Just random scribblings.  This is pretty standard stuff, but I worked this out for someone recently, so I’m typing it out.

If you talk to a category theorist and ask for a definition of a monad, it looks something like this (taken from Wikipedia): a monad is a triple $(F, \eta, \mu)$ consisting of an endofunctor $F$, and natural transformations $\eta : 1 \to F$ and $\mu : F^2 \to F$, satisfying the following laws:

• $\mu \circ F \mu = \mu \circ \mu F$
• $\mu \circ F \eta = \mu \circ \eta F = 1_F$

Enough mumbo-jumbo.  It’s worth taking a second to think about what that means.  The two natural transformations just give us a single way to treat any of the infinite family of objects $F^n X$ (for any integer $n \geq 0$) as just $F X$.  We can flatten them, in essence.  If there are too few $F$‘s, you apply $\eta$.  If there are too many, you apply $\mu$.  The monad laws above just guarantee that it doesn’t matter at what level (number of applictaions of the functor) you work; you’ll get the same result.

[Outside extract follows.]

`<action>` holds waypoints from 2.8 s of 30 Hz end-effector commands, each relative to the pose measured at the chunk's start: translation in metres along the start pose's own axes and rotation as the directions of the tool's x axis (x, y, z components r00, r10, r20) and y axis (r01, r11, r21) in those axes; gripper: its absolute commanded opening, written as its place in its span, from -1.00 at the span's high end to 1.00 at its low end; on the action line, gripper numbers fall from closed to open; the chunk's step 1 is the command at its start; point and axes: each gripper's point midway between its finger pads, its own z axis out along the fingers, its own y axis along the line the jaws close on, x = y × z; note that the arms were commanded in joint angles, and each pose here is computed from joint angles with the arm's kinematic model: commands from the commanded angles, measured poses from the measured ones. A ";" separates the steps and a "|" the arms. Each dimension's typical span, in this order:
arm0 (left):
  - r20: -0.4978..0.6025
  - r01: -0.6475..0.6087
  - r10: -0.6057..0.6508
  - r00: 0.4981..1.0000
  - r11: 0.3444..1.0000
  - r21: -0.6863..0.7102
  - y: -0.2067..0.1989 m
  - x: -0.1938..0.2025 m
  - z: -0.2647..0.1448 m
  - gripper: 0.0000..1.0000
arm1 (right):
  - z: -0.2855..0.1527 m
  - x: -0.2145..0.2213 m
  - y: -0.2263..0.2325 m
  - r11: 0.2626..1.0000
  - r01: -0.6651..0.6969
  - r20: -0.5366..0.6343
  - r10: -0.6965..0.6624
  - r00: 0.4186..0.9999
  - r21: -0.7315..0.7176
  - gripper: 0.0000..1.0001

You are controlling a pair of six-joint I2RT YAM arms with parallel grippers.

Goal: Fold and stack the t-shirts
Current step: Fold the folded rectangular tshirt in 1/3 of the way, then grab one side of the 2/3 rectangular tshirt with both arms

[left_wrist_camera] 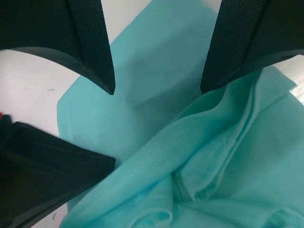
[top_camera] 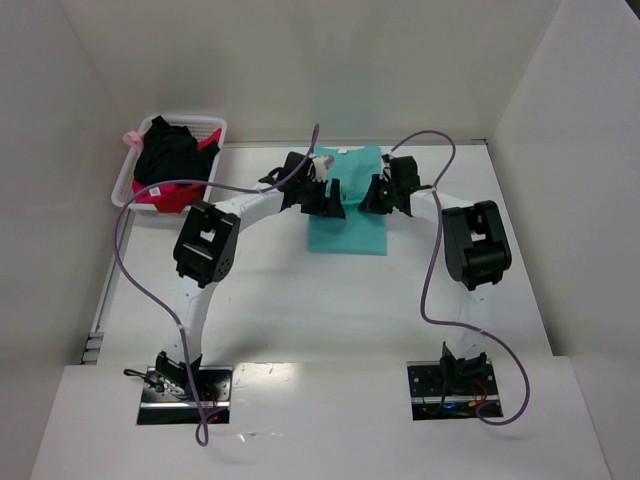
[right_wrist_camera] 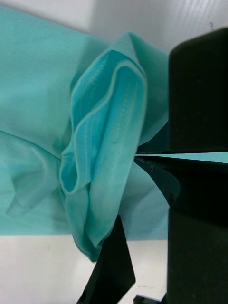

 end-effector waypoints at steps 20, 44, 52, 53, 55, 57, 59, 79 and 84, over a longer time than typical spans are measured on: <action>0.204 -0.016 0.017 0.979 1.000 -0.005 0.018 -0.096 -0.019 -0.73 | 0.015 -0.101 0.012 0.998 0.065 0.229 -0.066 0.971 0.013 0.81; 0.020 0.110 -0.108 0.994 0.990 -0.083 -0.019 0.047 -0.112 -0.98 | -0.134 0.022 -0.021 0.972 -0.152 0.169 0.122 0.978 0.179 -1.00; -0.019 0.163 -0.166 0.986 0.981 -0.106 -0.019 0.079 -0.100 -0.98 | -0.127 0.053 -0.034 0.961 -0.179 0.121 0.156 0.980 0.210 -0.92; -0.022 0.177 -0.180 0.983 0.978 -0.108 -0.016 0.083 -0.097 -0.98 | -0.124 0.056 -0.034 0.962 -0.180 0.106 0.161 0.981 0.206 -0.87; -0.023 0.186 -0.189 0.982 0.978 -0.099 -0.017 0.083 -0.094 -0.96 | -0.116 0.064 -0.039 0.959 -0.185 0.076 0.173 0.982 0.213 -0.82; -0.017 0.212 -0.215 0.976 0.972 -0.098 -0.016 0.085 -0.091 -0.93 | -0.109 0.073 -0.041 0.956 -0.192 0.054 0.184 0.981 0.221 -0.74; -0.009 0.222 -0.224 0.975 0.970 -0.105 -0.012 0.086 -0.086 -0.91 | -0.106 0.078 -0.043 0.956 -0.193 0.041 0.189 0.981 0.219 -0.60; 0.014 0.260 -0.261 0.965 0.953 -0.152 0.009 0.081 -0.058 -0.63 | -0.081 0.093 -0.054 0.954 -0.203 -0.017 0.212 0.977 0.221 -0.15; 0.033 0.279 -0.278 0.960 0.944 -0.176 0.013 0.080 -0.058 -0.51 | -0.076 0.093 -0.056 0.956 -0.194 -0.021 0.203 0.979 0.222 -0.15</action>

It’s definitely time for an example.  Suppose you have a fixed monoid $M$.  Now, in the category $\mathbf{Set}$, there is a functor $F: X \mapsto X \times M$, which just takes any set to the cartesian product of itself and the monoid – i.e., $F X$ consists of values from the underlying set, plus a “side value” from the monoid.  We can also define natural transformations $\eta(x) = (x,1_M)$, and $\mu((x, a), b) = (x, a \cdot b)$ where multiplication is taken from the monoid structure.  In other words, if you don’t give me a side value (that’s $F^0 X$), then I’ll take the side value to be the identity from the monoid.  If you give me several side values in a given order (that’s $F^n X, n > 1$) I’ll multiply them in the monoid to decide what the side value is.

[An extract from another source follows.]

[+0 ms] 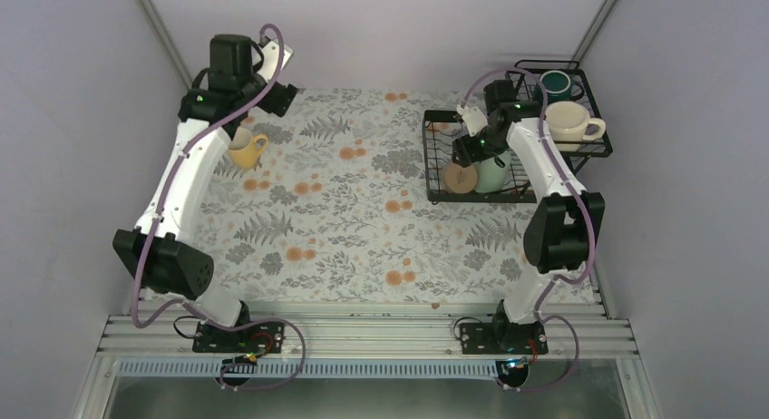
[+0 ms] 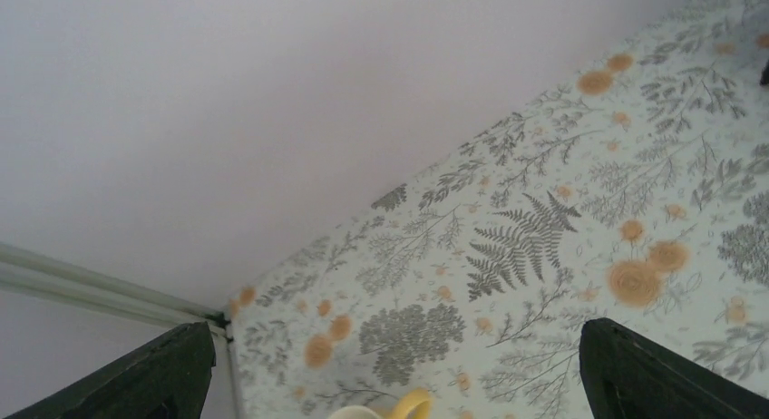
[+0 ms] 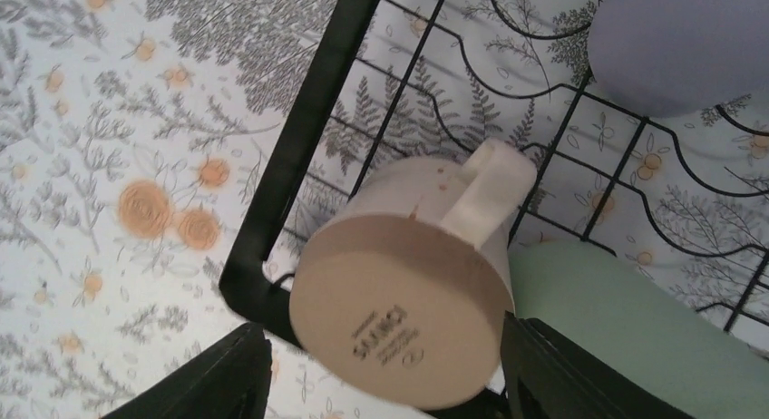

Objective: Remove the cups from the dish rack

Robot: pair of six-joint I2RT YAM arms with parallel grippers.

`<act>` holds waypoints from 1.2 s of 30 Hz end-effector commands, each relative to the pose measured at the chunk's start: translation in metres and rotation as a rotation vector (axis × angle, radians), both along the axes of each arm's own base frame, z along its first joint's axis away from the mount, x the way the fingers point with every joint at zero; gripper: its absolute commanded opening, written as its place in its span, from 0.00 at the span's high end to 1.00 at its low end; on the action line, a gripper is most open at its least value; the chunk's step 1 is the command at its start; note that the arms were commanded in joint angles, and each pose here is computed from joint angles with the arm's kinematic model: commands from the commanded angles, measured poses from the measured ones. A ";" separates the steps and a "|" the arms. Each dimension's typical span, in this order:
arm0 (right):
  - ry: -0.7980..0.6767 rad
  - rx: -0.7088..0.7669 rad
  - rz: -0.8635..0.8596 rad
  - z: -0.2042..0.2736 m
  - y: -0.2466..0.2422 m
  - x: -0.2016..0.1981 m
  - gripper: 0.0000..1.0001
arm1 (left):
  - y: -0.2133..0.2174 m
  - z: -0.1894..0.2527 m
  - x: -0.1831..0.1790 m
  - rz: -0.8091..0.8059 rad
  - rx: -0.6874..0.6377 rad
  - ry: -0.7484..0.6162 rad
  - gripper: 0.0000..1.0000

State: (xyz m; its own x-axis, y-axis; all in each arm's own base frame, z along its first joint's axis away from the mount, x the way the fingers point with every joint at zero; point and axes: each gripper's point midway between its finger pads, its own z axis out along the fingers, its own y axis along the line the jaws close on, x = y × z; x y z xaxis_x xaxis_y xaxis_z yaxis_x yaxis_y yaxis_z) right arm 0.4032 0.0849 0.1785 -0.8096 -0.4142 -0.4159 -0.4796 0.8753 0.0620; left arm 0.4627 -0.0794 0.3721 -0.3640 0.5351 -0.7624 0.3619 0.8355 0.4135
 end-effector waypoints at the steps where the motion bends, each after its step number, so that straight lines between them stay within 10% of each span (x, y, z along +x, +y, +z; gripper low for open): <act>1: -0.050 0.013 -0.122 0.008 0.009 0.033 0.37 | 0.005 0.026 0.014 0.146 -0.165 -0.200 0.00; 36: 0.040 -0.156 -0.254 -0.066 -0.010 0.075 0.58 | 0.034 -0.031 0.001 0.322 -0.120 -0.106 0.00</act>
State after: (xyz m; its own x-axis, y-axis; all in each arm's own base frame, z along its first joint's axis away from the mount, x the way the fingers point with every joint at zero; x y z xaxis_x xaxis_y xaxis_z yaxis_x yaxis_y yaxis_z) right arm 0.4737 0.0721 0.1145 -0.9107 -0.2541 -0.3258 -0.2458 0.9670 -0.0673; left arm 0.4719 -0.0489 0.3182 -0.4717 0.3392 -0.8139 0.0746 0.9351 0.3464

Verifying the monad laws, stated above, is fairly straightforward.  Really, the tricky part is just to understand the meaning of the pieces.  Generally speaking, for a natural transformation $\tau$, think of $F \tau$ as applying the transformation on the left hand side of a tuple.  Then think of $\tau F$ as being the specialization of $\tau$ to values of type $F X$.  Here’s what happens:

• If $\mu : ((x,a),b) \mapsto (x, a \cdot b)$, then $F \mu : (((x,a),b),c) \mapsto ((x, a \cdot b), c)$.  Then $\mu \circ F \mu : (((x,a),b), c) \mapsto (x, a \cdot b \cdot c)$.
• If $\mu : ((x,a),b) \mapsto (x, a \cdot b)$, then $\mu F : (((x,a),b),c) \mapsto ((x, a), b \cdot c)$.  Then $\mu \circ \mu F : (((x,a),b),c) \mapsto (x, a \cdot b \cdot c)$.  By associativity in the monoid, this is the same as the above, satisfying the first law.
• If $\eta : x \mapsto (x, 1_M)$, then $F \eta : (x, a) \mapsto ((x, 1_M), a)$ and $\eta F : (x,a) \mapsto ((x,a), 1_M)$.  Verifying the second monad law is left as an exercise (just write out what the function composition means, and apply $\mu$).

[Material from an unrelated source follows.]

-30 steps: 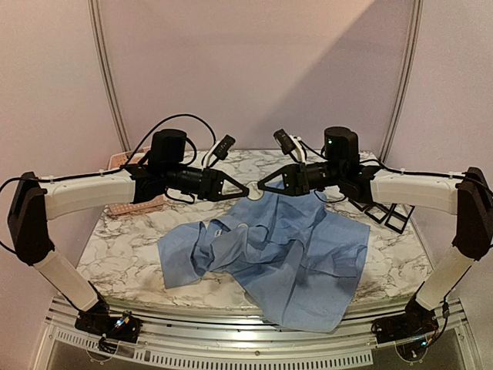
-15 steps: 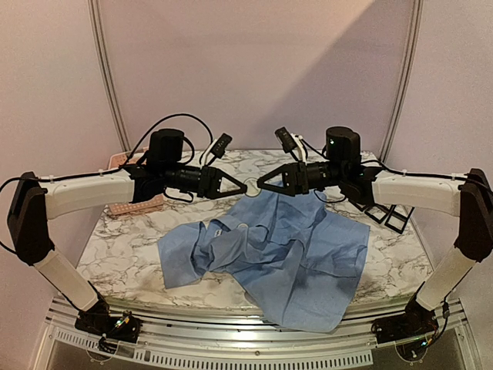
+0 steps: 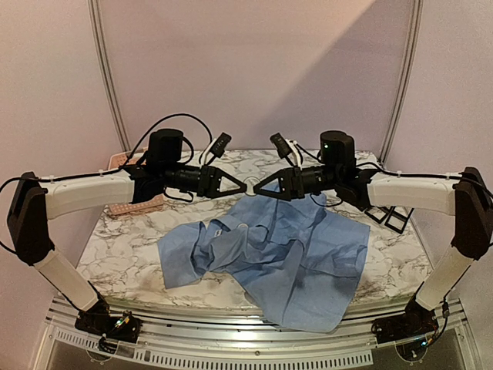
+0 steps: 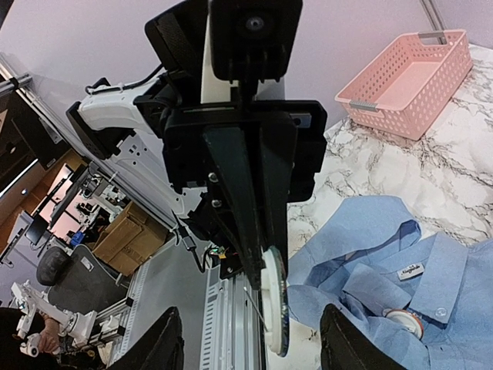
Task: Remove the brooch from the garment
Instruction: Close the brooch securely.
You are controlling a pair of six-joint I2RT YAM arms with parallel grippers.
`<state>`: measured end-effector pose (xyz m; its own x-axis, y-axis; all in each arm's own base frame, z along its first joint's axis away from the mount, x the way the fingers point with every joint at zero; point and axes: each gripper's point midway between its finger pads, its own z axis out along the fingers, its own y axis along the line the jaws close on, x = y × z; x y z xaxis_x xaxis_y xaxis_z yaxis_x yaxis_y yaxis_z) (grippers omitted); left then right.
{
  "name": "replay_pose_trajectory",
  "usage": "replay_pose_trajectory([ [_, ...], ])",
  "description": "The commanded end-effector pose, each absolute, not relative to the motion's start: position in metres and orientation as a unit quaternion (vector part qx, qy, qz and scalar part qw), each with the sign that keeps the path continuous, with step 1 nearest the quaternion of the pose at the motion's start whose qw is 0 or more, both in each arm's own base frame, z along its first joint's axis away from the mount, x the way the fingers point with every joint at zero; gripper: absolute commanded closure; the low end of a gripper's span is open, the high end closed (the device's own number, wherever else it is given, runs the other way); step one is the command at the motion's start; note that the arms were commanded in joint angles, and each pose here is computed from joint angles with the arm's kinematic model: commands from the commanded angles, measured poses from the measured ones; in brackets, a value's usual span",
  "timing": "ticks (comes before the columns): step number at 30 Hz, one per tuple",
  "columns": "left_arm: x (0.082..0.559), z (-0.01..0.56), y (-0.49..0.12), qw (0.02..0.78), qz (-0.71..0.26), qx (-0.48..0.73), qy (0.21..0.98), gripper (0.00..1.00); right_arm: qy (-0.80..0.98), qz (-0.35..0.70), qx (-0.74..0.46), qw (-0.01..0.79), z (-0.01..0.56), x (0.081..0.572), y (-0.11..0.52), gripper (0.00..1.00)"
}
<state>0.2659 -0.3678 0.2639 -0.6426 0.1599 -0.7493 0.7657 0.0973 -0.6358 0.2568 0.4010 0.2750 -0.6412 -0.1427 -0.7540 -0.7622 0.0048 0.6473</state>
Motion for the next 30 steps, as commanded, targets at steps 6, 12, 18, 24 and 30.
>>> replay_pose_trajectory([
  [6, 0.2671, 0.2690, -0.3624, 0.269, -0.587, 0.332, 0.688, 1.00, 0.671, 0.611, -0.340, 0.248, 0.2645, 0.2597, 0.4072, 0.50],
  [12, 0.2670, 0.2685, -0.3625, 0.268, -0.587, 0.332, 0.688, 1.00, 0.671, 0.613, -0.336, 0.248, 0.2642, 0.2609, 0.4084, 0.61],
  [18, 0.2669, 0.2676, -0.3629, 0.267, -0.587, 0.332, 0.688, 1.00, 0.670, 0.616, -0.330, 0.251, 0.2657, 0.2630, 0.4092, 0.65],
  [24, 0.2664, 0.2673, -0.3630, 0.267, -0.587, 0.333, 0.688, 1.00, 0.670, 0.618, -0.326, 0.250, 0.2651, 0.2651, 0.4106, 0.69],
  [30, 0.2666, 0.2655, -0.3633, 0.267, -0.583, 0.335, 0.690, 1.00, 0.670, 0.621, -0.321, 0.249, 0.2665, 0.2659, 0.4112, 0.74],
])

In Haskell, of course, we prefer to think of monads differently, in terms of a type constructor and two functions “return” and “(>>=)”, satisfying the following laws:

return a >>= f           = f a
m >>= return             = m
(m >>= f) >>= g          = m >>= (\x -> f x >>= g)

The “return” function takes any value, and wraps it in the monad.  The second operation, often read as “bind”, is a little trickier.  It takes one value wrapped in the monad, and function from a plain value of the first type to a second value wrapped in the monad, and produces the second value wrapped in the monad.  Here are a few examples:

1. Containers can be seen as monads.  In this case, if I have a crate of thingamabobs, and each of those thingamabobs can be unpacked into a crate of whatsits, then I may as well (by unpacking the thingamabobs as needed) have a very large crate full of whatsits.
2. Famously, I/O actions are monads.  If I have an I/O action that produces a character string, and for any character string, I could get an I/O action that produces a number… then I can string them together into a single interaction producing a number.  (The resulting I/O action will get the character string, compute the second action, and perform it to get the number, all in one go.)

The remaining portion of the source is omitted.